Zu den Risikofaktoren für Lungenentzündung gehören Luftverschmutzung, Rauchen, Kortikosteroid- und Immunsuppressivatherapie, Schlaganfall, anhaltende Immobilität, Inhalation oder Aspiration toxischer Substanzen, tracheale Intubation, Bauch- oder Thoraxchirurgie und strukturelle Lungenerkrankungen.
Sie kann als ambulant erworbene oder mit medizinischer Versorgung verbundene Lungenentzündung kategorisiert werden.
Ambulant erworbene Lungenentzündung tritt in der Gemeinschaft oder innerhalb der ersten 48 Stunden nach der Einweisung in ein Krankenhaus oder einer Institutionalisierung auf.
Zu den häufigsten Ursachen gehören Streptococcus pneumoniae und Haemophilus influenzae.
Die mit der medizinischen Versorgung assoziierte Lungenentzündung umfasst drei Formen der Lungenentzündung.
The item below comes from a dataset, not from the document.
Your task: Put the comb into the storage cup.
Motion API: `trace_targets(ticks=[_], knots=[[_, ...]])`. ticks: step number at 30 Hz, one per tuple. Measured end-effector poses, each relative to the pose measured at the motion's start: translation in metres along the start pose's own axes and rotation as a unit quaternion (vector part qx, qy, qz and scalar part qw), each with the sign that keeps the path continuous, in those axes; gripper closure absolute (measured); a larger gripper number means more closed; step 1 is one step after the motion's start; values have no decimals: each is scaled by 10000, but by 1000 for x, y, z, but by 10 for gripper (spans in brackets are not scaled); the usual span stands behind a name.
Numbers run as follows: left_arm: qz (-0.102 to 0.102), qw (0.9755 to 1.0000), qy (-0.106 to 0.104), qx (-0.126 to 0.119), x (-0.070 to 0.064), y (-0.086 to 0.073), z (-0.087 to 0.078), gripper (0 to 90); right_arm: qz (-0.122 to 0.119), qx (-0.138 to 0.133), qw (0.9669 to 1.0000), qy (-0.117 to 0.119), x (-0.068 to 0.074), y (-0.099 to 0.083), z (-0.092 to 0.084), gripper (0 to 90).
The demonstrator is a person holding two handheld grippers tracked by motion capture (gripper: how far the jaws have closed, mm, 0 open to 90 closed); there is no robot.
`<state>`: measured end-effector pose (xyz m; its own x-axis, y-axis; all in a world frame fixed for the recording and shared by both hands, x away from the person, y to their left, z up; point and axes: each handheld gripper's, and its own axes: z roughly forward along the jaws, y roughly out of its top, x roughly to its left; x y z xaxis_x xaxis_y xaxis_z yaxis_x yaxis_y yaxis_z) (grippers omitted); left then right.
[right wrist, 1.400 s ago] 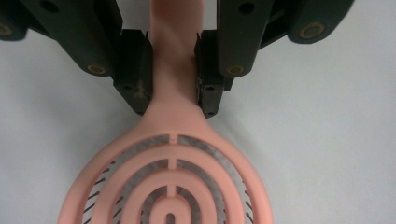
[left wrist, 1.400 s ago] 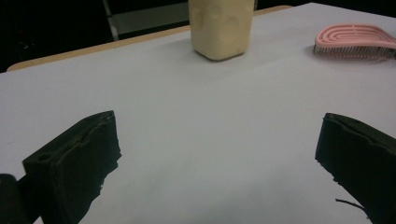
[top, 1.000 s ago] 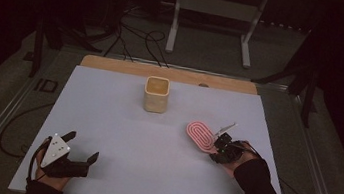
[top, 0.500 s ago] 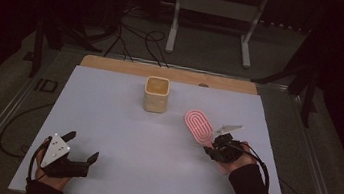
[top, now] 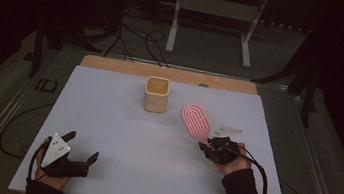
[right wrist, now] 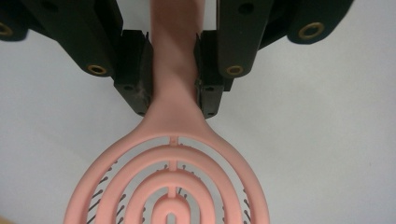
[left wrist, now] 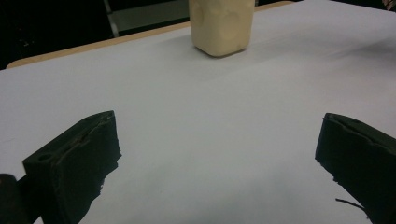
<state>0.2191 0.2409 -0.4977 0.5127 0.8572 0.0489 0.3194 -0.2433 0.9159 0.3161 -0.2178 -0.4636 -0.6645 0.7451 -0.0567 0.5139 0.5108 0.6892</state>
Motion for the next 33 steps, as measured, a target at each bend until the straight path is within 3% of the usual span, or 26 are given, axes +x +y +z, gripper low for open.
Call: trace_targets(ticks=[6,17,30,33], knots=[[22,10000,4,20,0,0,0,2,212,-444,9988,40,0,2,-9,699],[19,10000,31,29,0,0,0,2,237,-738,9970,27,-1,4,-17,699],[56,9999,38,100,-3,3,2,2,440,-1128,9926,124,3,6,-23,699],[-41,10000,42,68,-4,6,3,2,462,-1162,9921,90,4,5,-24,699]])
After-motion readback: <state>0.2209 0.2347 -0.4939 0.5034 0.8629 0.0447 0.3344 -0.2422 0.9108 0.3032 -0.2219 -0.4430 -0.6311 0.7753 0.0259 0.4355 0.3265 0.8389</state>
Die erste ist die krankenhausassoziierte Lungenentzündung, die 48 Stunden oder länger nach der Krankenhauseinweisung auftritt und zum Zeitpunkt des Krankenhausaufenthalts noch nicht inkubiert wird.
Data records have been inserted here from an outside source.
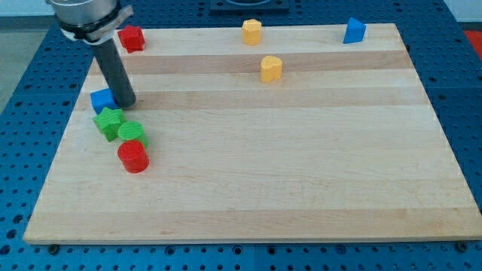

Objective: Push the red circle to the center right of the board

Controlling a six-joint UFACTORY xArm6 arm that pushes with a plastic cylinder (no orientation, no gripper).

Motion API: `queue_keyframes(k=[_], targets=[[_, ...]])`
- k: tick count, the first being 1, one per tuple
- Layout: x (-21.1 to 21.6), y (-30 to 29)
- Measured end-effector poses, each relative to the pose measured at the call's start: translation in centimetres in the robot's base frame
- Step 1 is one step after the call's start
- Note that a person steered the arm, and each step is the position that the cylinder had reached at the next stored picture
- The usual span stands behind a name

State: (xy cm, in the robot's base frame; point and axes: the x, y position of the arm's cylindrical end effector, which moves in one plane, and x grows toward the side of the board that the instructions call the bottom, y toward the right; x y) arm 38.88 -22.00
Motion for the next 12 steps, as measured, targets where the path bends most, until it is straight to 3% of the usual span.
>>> queue_keyframes(k=[2,4,5,6,8,9,11,12], targets=[[0.0,0.0],[0.6,11.4],[3.9,17.5],[9.4,18.6],[20.1,14.6],[21.5,7.5],[19.2,-3.9],[15.4,-4.1]])
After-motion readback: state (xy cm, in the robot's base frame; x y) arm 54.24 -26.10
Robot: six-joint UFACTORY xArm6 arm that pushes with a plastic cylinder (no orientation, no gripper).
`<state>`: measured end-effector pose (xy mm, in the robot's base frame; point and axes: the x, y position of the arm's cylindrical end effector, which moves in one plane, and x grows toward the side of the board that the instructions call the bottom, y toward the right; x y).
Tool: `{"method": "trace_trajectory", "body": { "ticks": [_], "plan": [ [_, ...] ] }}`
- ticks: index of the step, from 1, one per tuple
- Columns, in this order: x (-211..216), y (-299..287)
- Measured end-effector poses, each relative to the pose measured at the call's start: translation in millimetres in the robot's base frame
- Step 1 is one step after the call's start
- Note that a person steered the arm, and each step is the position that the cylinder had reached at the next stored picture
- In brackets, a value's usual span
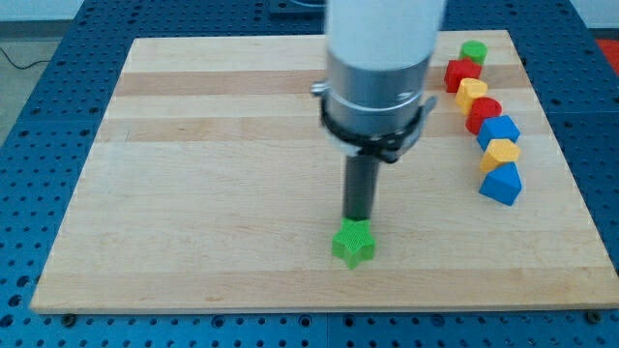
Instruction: Place the blue triangle at the top right of the green star
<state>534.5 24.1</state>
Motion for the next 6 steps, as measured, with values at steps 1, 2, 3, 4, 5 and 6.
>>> {"method": "trace_trajectory", "body": {
  "ticks": [1,2,3,4,5,6],
  "plan": [
    [-12.2,13.6],
    [-29.5,74.5],
    [-18.2,157.8],
    [6.0,215.8],
    [-9.3,279.1],
    [-55.9,282.2]
  ]
}}
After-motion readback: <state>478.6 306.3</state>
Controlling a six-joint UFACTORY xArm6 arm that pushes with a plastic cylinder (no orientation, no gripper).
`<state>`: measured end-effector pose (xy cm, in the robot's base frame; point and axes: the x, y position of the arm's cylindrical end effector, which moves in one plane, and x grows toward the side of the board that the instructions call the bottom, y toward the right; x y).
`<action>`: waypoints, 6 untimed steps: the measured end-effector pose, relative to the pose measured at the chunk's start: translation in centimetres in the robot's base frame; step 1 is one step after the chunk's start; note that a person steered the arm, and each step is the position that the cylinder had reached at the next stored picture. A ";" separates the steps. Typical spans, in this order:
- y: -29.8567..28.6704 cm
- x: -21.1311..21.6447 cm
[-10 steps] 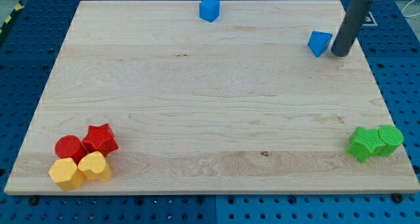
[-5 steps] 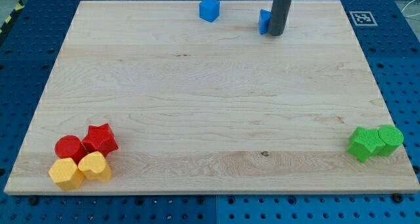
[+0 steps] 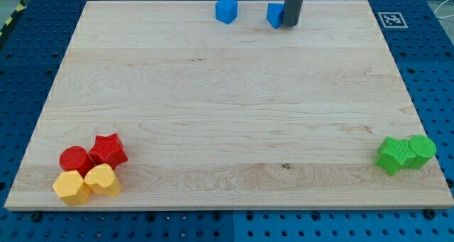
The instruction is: Move blue triangle closer to blue cube
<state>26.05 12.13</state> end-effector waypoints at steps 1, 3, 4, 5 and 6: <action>1.9 0.0; 3.0 -2.8; 0.8 -2.8; -1.6 -2.8; -3.7 -2.8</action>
<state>23.21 8.45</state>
Als nächstes folgt die beatmungsassoziierte Pneumonie, die 48 Stunden nach der endotrachealen Intubation auftritt.
Schließlich tritt eine nosokomiale Lungenentzündung auf, wenn der Patient eine Lungenentzündung entwickelt, nachdem er innerhalb von 90 Tagen nach der Infektion mindestens zwei Tage lang in einer Akutpflegeeinrichtung stationär behandelt wurde.